• _WHAT YOU ARE ASKED TO DO_: Every line that contains the word "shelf" is to be copied from the listing.

• _PROVIDED ENTRIES_:

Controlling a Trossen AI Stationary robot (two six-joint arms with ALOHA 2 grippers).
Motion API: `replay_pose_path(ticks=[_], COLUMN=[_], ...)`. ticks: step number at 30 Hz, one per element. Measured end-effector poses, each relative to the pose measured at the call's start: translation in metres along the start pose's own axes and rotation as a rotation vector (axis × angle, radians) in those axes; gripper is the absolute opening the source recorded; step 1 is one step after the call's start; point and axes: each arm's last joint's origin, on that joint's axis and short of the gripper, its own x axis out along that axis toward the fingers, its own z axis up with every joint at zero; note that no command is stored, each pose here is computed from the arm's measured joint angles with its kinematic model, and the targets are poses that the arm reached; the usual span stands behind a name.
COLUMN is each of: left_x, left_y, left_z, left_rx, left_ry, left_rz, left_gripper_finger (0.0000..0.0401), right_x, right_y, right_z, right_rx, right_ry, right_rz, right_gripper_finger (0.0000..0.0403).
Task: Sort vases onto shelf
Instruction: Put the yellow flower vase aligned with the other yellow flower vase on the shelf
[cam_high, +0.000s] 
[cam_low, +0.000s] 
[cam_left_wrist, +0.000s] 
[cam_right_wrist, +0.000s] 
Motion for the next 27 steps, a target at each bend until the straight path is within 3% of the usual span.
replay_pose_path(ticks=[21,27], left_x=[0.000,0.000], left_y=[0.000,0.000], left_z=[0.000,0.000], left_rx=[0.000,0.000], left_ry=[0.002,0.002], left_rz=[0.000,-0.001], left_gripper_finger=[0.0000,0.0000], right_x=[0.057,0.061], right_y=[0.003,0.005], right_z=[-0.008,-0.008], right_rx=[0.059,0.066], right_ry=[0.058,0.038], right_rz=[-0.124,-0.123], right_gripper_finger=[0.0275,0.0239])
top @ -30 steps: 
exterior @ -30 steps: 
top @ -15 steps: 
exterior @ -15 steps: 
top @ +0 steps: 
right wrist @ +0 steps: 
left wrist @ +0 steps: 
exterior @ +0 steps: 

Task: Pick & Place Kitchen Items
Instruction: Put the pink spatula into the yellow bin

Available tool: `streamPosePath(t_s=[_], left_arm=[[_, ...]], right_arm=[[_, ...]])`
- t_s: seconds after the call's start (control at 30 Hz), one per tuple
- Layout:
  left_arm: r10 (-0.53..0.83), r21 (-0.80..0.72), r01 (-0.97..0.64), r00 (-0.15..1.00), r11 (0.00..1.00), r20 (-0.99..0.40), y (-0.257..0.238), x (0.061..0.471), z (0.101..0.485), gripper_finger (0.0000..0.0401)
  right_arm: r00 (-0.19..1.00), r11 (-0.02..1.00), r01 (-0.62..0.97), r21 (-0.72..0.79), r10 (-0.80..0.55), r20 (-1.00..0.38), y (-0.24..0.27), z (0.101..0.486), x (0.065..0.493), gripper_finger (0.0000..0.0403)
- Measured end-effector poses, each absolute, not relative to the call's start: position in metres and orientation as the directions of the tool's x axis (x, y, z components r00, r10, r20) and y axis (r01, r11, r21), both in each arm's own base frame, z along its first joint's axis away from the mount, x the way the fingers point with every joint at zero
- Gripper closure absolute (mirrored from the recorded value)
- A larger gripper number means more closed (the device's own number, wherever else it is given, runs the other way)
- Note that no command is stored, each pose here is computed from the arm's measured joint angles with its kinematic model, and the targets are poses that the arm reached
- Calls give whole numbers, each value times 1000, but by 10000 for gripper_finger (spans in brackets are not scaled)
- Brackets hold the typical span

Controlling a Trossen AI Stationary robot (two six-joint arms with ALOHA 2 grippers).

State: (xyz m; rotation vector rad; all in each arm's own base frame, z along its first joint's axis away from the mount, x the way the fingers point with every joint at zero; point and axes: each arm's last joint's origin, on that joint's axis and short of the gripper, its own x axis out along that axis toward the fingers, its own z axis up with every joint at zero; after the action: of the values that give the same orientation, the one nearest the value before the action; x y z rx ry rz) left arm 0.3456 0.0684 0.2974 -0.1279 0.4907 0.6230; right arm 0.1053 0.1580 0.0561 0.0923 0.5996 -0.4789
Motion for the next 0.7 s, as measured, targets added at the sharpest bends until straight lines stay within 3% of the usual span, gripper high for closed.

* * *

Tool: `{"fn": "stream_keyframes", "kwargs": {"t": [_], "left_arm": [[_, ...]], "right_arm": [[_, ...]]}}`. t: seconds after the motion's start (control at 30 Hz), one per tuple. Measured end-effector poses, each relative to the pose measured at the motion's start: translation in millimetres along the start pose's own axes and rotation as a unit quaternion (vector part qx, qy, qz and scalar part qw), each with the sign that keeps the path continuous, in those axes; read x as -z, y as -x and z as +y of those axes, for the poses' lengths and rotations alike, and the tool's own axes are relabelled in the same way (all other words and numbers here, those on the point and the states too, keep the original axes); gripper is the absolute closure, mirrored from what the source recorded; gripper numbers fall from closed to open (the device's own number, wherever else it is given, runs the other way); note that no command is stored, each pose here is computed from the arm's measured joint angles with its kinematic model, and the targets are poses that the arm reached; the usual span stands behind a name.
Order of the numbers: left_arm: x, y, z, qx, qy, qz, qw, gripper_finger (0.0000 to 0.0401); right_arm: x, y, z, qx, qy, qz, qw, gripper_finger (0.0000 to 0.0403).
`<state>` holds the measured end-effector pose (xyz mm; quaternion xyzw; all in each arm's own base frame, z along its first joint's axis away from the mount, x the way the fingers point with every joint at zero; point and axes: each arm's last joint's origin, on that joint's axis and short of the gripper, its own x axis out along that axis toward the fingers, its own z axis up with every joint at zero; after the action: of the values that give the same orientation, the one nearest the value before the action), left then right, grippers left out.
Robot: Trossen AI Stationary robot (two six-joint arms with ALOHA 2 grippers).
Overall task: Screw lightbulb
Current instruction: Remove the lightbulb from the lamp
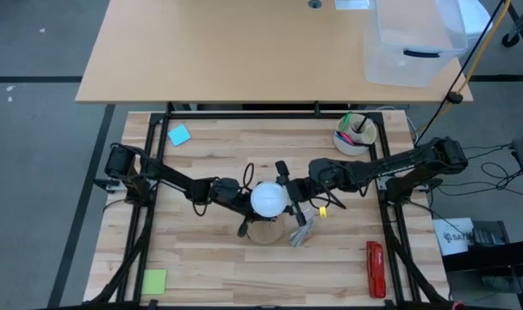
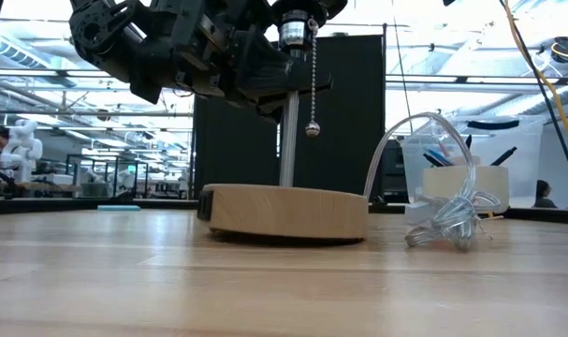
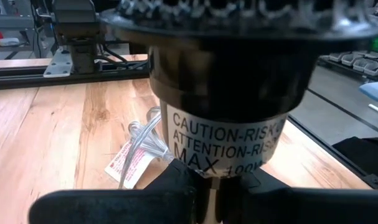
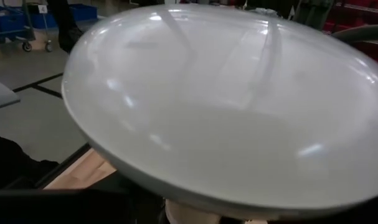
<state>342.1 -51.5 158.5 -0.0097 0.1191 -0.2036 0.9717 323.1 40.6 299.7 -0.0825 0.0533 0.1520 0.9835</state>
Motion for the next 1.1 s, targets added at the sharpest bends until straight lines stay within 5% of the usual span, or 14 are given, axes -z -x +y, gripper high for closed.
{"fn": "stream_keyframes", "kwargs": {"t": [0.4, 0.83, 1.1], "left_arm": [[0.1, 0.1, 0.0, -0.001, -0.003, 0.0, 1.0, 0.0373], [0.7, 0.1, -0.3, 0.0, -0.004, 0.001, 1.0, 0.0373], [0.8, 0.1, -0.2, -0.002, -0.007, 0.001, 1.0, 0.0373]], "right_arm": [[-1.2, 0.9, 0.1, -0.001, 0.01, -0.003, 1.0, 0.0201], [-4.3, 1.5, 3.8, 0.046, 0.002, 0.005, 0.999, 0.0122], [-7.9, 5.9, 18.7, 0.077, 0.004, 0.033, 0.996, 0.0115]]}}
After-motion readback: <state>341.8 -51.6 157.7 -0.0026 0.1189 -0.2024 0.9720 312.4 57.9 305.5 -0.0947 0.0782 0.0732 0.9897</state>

• _EXERCISE SOLUTION_:
Task: Sort vases onto shelf
Instruction: Put the yellow flower vase aligned with the other yellow flower vase on the shelf

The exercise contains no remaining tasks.